太阳温暖的光芒,从阴云的缝隙之中透漏出来,为这千里冰封的大地,带来了一丝炽热。
这种温暖,让人有种顶礼膜拜的圣洁感,犹如婴儿躺在摇篮之中,使人心境祥和。
地面之上,磅礴的冲击呼啸着四散开来,就像是一个疯子一样奔跑在战场之上,原本骑在马背上的各路骑兵,都被冲击地摇摇欲坠,不少人甚至就地跳下战马,俯身在雪地之上。
保命要紧啊。
“呼——”
“呼——”
冲击一波又一波,仿佛无穷无尽,而背对着天空的将士们,后背都被气流粗暴地刮扯过,即使有甲胄的防护,却也疼痛无比。
积雪,纷纷扬扬,整个战场,直接被红光与白雪所覆盖!
“嘶!”
嘈杂的战场,慢慢安静了下来。
原本伏倒在地的将士们,一个个悄悄抬起头,打量着战场,随即,他们的瞳孔,都是狠狠一缩!

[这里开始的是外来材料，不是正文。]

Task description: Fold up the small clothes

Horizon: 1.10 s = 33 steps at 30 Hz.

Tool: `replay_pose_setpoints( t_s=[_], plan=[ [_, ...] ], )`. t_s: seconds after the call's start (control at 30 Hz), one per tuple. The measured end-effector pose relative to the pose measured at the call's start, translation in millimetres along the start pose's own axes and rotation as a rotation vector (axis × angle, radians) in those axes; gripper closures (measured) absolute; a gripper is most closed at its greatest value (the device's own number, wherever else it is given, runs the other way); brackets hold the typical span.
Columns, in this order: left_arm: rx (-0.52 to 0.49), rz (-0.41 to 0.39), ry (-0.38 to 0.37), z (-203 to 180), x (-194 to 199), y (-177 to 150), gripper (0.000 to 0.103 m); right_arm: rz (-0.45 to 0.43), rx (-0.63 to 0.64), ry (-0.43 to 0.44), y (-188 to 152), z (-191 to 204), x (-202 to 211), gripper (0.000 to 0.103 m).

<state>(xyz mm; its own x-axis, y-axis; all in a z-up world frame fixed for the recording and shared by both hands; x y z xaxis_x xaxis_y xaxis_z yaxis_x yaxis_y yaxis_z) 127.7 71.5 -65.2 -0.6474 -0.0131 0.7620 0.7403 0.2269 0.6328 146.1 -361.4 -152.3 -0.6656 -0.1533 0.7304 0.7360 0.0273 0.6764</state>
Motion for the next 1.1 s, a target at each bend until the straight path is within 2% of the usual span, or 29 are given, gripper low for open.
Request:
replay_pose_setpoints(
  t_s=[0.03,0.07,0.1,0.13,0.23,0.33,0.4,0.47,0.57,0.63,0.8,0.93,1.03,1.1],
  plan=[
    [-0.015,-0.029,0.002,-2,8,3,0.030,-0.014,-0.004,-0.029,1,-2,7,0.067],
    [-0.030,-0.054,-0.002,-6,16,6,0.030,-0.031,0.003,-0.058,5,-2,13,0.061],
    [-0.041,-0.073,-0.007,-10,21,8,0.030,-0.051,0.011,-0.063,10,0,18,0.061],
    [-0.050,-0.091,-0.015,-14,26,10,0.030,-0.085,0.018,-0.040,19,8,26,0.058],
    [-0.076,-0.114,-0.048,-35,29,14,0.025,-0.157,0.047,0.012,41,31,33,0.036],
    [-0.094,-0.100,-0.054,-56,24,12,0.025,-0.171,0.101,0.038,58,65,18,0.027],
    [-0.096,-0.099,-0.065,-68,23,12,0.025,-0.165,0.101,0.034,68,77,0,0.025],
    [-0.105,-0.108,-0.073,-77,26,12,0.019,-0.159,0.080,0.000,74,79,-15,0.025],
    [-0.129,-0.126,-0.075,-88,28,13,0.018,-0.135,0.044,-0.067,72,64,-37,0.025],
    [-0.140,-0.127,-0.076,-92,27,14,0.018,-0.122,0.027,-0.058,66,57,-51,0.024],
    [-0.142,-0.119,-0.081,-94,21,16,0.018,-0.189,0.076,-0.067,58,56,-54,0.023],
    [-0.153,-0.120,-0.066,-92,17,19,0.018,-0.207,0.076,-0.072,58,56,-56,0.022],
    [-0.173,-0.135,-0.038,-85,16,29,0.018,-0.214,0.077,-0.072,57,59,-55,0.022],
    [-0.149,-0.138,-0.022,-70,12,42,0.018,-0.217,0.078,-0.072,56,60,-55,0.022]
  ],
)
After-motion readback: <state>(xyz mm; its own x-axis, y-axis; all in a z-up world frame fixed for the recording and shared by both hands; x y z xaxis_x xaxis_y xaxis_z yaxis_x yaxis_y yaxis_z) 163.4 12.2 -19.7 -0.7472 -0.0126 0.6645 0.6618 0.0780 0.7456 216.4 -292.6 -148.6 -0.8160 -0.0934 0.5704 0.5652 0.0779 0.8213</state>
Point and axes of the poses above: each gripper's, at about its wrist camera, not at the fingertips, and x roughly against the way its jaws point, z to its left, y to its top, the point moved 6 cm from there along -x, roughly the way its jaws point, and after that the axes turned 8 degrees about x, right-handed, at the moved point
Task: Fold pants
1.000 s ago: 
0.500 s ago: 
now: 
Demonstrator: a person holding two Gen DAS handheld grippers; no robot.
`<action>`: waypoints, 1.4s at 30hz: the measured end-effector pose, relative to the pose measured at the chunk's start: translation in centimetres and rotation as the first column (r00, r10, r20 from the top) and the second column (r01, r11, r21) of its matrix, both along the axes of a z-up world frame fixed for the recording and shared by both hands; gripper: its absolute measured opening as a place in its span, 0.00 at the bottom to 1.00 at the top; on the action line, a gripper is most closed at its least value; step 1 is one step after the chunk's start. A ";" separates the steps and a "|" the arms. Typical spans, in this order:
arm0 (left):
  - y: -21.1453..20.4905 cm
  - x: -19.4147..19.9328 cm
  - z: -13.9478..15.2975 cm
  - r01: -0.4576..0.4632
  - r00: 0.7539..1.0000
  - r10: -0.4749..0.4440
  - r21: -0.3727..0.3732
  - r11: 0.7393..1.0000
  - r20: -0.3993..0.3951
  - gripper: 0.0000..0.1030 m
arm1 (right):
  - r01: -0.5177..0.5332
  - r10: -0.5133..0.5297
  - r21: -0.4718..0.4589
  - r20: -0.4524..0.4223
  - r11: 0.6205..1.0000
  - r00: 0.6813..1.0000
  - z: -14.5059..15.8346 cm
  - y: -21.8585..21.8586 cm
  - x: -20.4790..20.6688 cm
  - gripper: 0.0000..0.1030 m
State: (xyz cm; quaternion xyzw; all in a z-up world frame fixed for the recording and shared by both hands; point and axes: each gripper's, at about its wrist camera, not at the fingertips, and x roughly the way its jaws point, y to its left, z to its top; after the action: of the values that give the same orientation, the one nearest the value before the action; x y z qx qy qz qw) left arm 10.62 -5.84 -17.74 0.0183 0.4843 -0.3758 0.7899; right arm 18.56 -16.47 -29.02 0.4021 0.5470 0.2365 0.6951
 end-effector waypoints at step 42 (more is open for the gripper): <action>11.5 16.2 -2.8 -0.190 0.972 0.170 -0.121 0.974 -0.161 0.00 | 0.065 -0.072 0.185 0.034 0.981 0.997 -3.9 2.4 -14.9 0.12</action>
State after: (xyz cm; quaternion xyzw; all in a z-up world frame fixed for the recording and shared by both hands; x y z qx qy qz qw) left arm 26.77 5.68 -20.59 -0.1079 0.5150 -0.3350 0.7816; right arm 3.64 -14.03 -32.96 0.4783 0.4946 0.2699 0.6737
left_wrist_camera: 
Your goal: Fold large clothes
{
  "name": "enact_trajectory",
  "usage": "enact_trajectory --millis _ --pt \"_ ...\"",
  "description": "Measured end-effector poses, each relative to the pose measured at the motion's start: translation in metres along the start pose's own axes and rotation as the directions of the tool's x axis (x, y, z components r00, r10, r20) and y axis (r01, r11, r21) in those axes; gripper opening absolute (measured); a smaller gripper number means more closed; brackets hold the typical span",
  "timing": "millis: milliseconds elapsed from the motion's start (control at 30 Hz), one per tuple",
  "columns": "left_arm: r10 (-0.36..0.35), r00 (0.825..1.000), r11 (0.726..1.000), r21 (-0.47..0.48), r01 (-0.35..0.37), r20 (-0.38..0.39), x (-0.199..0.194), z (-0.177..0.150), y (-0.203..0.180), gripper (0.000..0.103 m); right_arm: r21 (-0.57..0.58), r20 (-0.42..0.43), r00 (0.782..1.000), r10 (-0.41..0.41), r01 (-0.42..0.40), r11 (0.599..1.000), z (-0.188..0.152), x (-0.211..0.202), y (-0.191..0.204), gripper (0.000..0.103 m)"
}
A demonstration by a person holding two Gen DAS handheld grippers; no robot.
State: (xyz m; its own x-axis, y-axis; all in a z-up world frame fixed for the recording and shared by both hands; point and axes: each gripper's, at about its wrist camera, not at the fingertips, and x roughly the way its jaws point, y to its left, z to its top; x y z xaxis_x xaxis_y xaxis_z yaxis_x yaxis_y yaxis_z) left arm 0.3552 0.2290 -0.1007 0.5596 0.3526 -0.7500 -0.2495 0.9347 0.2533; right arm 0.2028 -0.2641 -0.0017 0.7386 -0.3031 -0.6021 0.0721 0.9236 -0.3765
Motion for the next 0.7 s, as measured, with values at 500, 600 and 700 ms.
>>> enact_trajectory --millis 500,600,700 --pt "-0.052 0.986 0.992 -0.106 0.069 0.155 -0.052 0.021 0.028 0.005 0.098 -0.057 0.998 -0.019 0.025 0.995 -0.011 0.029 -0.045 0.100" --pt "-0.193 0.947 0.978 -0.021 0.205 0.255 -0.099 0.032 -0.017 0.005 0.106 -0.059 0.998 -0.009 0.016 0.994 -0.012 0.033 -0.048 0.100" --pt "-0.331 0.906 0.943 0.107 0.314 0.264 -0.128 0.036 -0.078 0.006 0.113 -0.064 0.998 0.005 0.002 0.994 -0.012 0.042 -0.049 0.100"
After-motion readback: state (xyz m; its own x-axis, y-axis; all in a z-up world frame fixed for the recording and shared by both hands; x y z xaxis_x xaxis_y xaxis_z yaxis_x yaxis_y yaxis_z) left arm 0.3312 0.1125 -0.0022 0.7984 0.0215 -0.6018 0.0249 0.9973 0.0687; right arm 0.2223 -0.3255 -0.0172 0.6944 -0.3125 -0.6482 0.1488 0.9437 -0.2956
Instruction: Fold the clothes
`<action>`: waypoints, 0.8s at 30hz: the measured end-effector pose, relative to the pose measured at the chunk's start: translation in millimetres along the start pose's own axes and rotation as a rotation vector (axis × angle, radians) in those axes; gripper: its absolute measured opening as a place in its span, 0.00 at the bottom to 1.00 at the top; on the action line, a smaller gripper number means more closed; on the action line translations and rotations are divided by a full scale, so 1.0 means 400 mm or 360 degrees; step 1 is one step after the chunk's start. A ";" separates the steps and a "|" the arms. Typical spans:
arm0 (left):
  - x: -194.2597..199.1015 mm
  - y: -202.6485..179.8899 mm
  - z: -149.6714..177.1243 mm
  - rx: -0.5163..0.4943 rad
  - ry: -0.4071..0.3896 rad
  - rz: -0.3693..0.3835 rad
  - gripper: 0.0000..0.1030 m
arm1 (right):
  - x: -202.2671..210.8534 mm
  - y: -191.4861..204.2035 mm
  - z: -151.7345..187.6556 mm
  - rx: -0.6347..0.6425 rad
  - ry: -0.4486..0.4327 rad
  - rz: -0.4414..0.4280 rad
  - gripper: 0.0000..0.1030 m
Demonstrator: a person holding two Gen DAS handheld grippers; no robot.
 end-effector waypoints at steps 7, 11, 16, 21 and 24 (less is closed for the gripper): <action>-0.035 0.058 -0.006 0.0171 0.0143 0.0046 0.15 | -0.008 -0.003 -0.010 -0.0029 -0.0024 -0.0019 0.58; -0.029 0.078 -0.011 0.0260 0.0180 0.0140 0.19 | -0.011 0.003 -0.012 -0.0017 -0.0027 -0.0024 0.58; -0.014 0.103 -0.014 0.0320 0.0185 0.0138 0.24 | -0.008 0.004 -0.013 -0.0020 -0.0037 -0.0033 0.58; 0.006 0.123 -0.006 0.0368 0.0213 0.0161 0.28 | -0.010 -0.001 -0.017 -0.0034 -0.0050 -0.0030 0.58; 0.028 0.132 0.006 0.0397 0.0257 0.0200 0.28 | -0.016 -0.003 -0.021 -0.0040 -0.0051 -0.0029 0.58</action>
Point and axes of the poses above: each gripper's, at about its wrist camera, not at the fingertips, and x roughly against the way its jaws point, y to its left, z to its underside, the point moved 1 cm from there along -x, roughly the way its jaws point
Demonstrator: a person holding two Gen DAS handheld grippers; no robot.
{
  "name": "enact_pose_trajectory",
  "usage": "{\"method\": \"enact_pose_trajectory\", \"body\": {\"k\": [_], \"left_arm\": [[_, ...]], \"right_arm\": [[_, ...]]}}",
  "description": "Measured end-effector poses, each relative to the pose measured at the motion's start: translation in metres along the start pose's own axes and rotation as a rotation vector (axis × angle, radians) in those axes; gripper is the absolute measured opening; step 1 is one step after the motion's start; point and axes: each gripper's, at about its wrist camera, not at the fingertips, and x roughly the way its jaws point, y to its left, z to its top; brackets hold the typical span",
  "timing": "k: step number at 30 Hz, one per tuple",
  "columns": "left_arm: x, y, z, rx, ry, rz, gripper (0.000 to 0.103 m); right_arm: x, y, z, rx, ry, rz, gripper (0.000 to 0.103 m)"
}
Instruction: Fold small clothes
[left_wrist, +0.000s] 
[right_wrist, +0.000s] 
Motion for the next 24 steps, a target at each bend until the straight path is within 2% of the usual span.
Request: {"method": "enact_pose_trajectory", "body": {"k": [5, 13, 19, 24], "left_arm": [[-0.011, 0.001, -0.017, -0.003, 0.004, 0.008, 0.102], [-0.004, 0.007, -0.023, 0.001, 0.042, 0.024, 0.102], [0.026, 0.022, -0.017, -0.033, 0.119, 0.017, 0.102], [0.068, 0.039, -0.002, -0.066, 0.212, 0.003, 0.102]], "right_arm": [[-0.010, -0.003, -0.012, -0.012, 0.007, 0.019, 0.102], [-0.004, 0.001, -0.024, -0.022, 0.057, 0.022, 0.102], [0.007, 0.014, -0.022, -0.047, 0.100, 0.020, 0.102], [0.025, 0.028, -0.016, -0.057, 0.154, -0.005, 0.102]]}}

冲击过后,战场最中央,出现了一个巨大的陷坑,足足有五十丈之宽,整个战场,都几乎由此割裂开来。
所有人,都有一刹那的失神。
这,这是气合境后期的实力?
开什么玩笑!
原本对赵舞阳和崔仁安信赖有加的将士,都楞在了当场,似乎难以接受这样的反转。
灵引境前期——崔仁安。
灵引境前期——赵舞阳。
战死!
沈沐风瞬间红了眼睛,这两个人,一个是他的爱将,一个是他妻子的族弟,更是被博陵崔氏一门在军中寄予厚望的将才,就这样战死了!
这个瘦子的身上,突然爆发出巨大的吼叫。
“左胤,你找死!”
沈沐风的心,在浓郁地滴血,那一个个倒地的手下,都是未来帝国的希望,越多的年轻人倒在这里,那么西荒的局势,就会越发的倾斜,最终一败涂地。
更何况,这些人,在出发之前,可是不少和自己一起喝过离别酒,自己的肩上,担当的就是这些人的生命。
沈沐风,没有退路,他的后面,就是百丈斜坡。
这些积雪厚重的斜坡,冲下来容易,可要说冲上去,绝无可能。
已然是背水一战!
沈沐风盯着左胤,怒发冲冠。
“诸君,我等已入死境,唯有尽力向前,方有生机。”
“向前!”
“向前!”
被巨大陷坑所割裂,沈沐风与一千左右的骑军收拢在一起,磨刀霍霍。
对准了周围的两千火虎。
双方调换了方向之后,各自准备第二轮冲锋。
骑军之间的作战,便是如此的简单粗暴。
……
山坡之上,一个隐蔽的树木之间,有两个脑袋,悄悄地探出来,小心翼翼地打量着山谷之中的惨烈战斗。
年轻的那个有些惊惧,他迟疑道:“老大,周瑾康已经快到了中段,我们是时候支援了。”
年级大的那个人有四十多,面色狡猾,看起来颇有些匪气,此刻他敲着烟枪,冷冷地道:“支援?支援个屁!”
被自己的老大这样怒斥,年轻的那个没有丝毫的不满,反而笑容愈盛,“老大,虽然我们不必和这些火虎讲什么道义,不过如果我们不按照计划来的话,我怕那个杨紫安和林秀文会对我们有什么不利。”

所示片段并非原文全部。